Los jugadores peruanos le rezan en el vestuario al Señor de los Milagros. Los argentinos esperan para salir del estadio. En un rato, custodiados por la policía, se dirigirán hacia el hotel, mientras en las calles de Lima se destruyen autos, se lanzan piedras, se prende fuego un local del Jockey Club y también el tranvía que lleva hasta Chorrillos. Pero lo que nunca pudo olvidarse Agustín Cejas, el arquero de la Selección Argentina, fueron los cuerpos mutilados y fragmentados que vio en el Estadio Nacional, parte de los 320 muertos que dejó el partido entre Perú-Argentina del 24 de mayo de 1964, la mayor tragedia del fútbol, y quizá una de las menos conocidas.

Si se sumaran los sucesos de Hillsborough (Inglaterra, 1989, 96 muertos), Bradford (Inglaterra, 1985, 56), Ibrox (Escocia, 1971, 66) y Heysel (Bélgica, 1985, 39), no superarían los muertos que dejó el partido entre Perú y la Argentina, en Lima, por el torneo clasificatorio a los Juegos Olímpicos de Tokio 1964. Ni siquiera la Puerta 12, la masacre ocurrida en el Monumental, durante el River-Boca del 23 de junio de 1968. 
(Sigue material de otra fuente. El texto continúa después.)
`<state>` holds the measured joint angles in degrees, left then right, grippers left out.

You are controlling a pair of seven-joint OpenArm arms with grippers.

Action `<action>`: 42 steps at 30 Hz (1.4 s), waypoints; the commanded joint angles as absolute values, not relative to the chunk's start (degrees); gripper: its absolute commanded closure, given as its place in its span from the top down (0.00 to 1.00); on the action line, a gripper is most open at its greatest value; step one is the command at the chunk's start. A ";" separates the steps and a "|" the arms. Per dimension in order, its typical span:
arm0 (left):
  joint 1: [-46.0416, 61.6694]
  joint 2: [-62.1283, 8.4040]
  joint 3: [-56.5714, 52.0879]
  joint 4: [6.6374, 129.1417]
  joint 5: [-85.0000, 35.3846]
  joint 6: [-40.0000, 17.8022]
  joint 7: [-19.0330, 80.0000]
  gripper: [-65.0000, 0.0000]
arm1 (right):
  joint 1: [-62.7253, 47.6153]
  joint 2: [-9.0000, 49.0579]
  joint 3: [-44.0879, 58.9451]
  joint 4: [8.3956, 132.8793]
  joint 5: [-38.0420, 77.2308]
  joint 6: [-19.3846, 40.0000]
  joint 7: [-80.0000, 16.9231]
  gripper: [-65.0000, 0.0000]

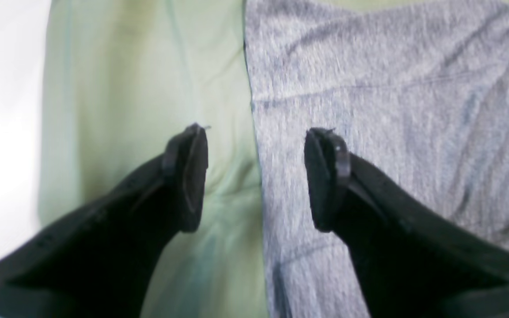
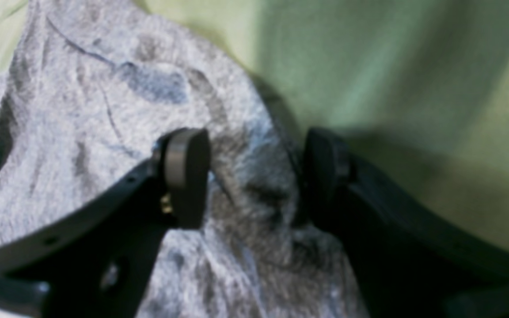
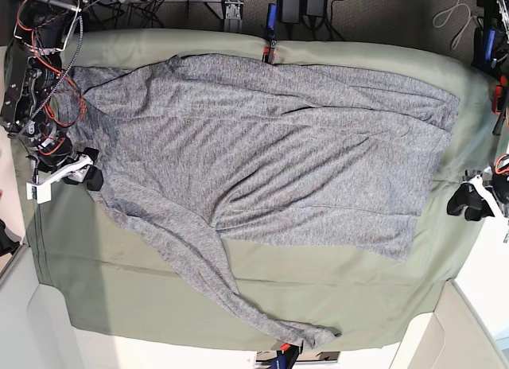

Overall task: Fold the T-shirt properly
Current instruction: 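Grasp the shirt's side edges with both grippers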

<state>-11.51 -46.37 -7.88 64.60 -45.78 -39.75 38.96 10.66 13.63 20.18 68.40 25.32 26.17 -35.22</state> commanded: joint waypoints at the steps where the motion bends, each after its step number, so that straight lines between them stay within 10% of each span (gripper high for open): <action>1: -14.55 -46.70 -7.01 63.16 -45.47 -39.97 36.32 0.57 | 10.59 14.13 20.23 68.66 24.80 26.00 -37.56 0.53; 20: -39.86 -30.52 3.64 23.62 -20.45 -22.37 15.18 0.57 | 10.63 14.13 20.23 68.69 24.23 25.98 -37.78 0.53; 29: -39.81 -31.55 3.64 24.91 -24.69 -33.61 17.52 0.57 | 10.66 14.11 20.23 68.66 24.25 25.98 -37.74 0.53; 42: -38.37 -30.00 3.64 24.91 -24.77 -35.27 18.22 0.52 | 10.74 14.11 20.23 68.66 24.43 25.98 -37.78 0.53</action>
<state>-37.08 -29.34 3.79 24.18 -24.49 -34.57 18.20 10.37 13.63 20.23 68.58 25.28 26.59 -35.40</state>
«Es una historia poco recordada y que tenía muchos aspectos oscuros», dice el periodista peruano Efraín Rúa, autor de El gol de la muerte, el libro que en 2014 reconstruyó los episodios de Lima. Se jugaba el segundo tiempo. La Argentina, con Cejas y Roberto Perfumo en el equipo, ganaba 1-0. El estadio reventaba. Hasta que el árbitro uruguayo Ángel Pazos anuló un gol de Perú. Hubo invasiones a la cancha y se revolearon botellas hacia el campo. Aunque el partido siguió, el clima se mantuvo caliente. Un rato después, cuando faltaban cinco minutos para el final, Perfumo cruzó a un jugador peruano y la bronca volvió a estallar. Un hincha local entró con una botella al campo y corrió al árbitro uruguayo. La policía intervino. Protegió a los futbolistas argentinos y se tiró contra quienes habían entrado. «A la gente no le gustó la manera en que estaban sacando al aficionado de la cancha. Los volvió locos», recordó Héctor Chumpitaz, jugador de ese equipo. También lanzó gases lacrimógenos hacia el publico. Fue el inicio del desastre.

En medio del humo, la gente intentó huir de las tribunas, acaso encontrar algo de aire. Pero las puertas estaban cerradas. Desde afuera, quienes escucharon los aullidos y gritos de desesperación, hicieron esfuerzos para abrirlas. «Salga a dirigir, todavía faltan algunos minutos», le gritó el presidente de la Federación Peruana de Fútbol, Teófilo Salinas, al árbitro uruguayo. Ya era imposible. 

«Alberto Espinoza –escribe Rúa en su libro– ve cadáveres acumulados en las escalinatas, entonces coge a su sobrino por la correa del pantalón, camina sobre los cuerpos tendidos y alcanza la salida, mientras la rabia se va apoderando de él. Ve ladrones que roban lo que encuentran a mano, mira a la policía que dispara contra toda persona que corre por las calles, observa gente que agoniza sin recibir ayuda, ve el infierno sin que nadie se lo cuente».

El gobierno peruano intentó ocultar la masacre. «Las muertes jamás fueron investigadas. Se lanzaron bombas a la tribuna, hubo tiros en las calles y cuerpos desaparecidos. Esto forma parte de la historia del fútbol peruano y también del fútbol argentino», sostiene Rúa, más de cincuenta años después del episodio y a pocos días de un nuevo partido entre Argentina y Perú. Sólo el comandante de la policía peruana, Jorge de Azambuja, recibió una condena de apenas 30 meses de prisión. Pero el caso se esfumó entre misterios, como lo que ocurrió la madrugada posterior al partido, mientras los familiares desesperaban en la búsqueda. En esas horas, cuenta Rúa en su libro, unos 25 presos de se fugaron del Palacio de Justicia. Nadie explicó cómo ocurrió. Pero lo que siempre se sospechó fue que esos presos ayudaron a enterrar cadáveres en una fosa común en el Callao. La versión nunca se confirmó. Tampoco se investigó. Como todo lo que sucedió alrededor del partido, quedó en el silencio.